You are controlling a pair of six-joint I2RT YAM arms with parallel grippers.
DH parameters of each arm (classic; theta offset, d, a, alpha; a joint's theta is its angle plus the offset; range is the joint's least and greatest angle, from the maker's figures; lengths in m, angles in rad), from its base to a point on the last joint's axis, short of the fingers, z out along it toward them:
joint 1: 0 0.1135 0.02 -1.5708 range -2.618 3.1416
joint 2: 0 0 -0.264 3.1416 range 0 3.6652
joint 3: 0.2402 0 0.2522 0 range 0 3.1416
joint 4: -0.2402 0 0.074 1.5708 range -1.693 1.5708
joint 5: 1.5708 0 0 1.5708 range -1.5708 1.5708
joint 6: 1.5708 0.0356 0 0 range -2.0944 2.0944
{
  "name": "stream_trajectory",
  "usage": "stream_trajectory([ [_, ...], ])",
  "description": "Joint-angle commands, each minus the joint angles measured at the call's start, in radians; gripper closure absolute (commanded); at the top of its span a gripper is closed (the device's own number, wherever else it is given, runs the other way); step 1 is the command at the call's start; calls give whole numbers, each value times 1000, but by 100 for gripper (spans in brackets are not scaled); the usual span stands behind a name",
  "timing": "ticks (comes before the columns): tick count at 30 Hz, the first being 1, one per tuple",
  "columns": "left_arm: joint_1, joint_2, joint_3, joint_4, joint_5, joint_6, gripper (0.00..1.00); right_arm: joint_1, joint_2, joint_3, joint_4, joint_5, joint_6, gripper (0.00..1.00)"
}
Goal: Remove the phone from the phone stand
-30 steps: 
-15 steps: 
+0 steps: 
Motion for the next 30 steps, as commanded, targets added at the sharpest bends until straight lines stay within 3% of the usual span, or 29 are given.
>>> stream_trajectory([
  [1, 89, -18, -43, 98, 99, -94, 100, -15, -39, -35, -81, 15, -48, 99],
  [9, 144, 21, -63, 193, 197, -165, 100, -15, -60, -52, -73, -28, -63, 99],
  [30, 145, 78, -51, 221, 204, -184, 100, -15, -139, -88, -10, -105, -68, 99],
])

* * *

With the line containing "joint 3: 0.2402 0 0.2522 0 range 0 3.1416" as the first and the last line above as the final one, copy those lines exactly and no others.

joint 3: 0.2402 0 0.2522 0 range 0 3.1416
joint 4: -0.2402 0 0.074 1.5708 range -1.693 1.5708
joint 5: 1.5708 0 0 1.5708 range -1.5708 1.5708
joint 6: 1.5708 0.0356 0 0 range -2.0944 2.0944
{
  "name": "stream_trajectory",
  "usage": "stream_trajectory([ [_, ...], ])",
  "description": "Joint-angle commands, each minus the joint angles measured at the call's start, in radians; gripper closure absolute (commanded); at the top of its span a gripper is closed (the device's own number, wherever else it is given, runs the other way); step 1 is the command at the call's start; calls give whole numbers, each value times 1000, but by 100 for gripper (spans in brackets are not scaled); the usual span stands behind a name",
  "timing": "ticks (comes before the columns): tick count at 30 Hz, the first being 1, one per tuple",
  "columns": "left_arm: joint_1, joint_2, joint_3, joint_4, joint_5, joint_6, gripper (0.00..1.00); right_arm: joint_1, joint_2, joint_3, joint_4, joint_5, joint_6, gripper (0.00..1.00)"
}
Goal: Remove the phone from the phone stand
-30 steps: 
-15 steps: 
+0 steps: 
Motion for the next 30 steps, as commanded, targets added at the sharpest bends until straight lines stay within 3% of the usual span, or 29 are given.
>>> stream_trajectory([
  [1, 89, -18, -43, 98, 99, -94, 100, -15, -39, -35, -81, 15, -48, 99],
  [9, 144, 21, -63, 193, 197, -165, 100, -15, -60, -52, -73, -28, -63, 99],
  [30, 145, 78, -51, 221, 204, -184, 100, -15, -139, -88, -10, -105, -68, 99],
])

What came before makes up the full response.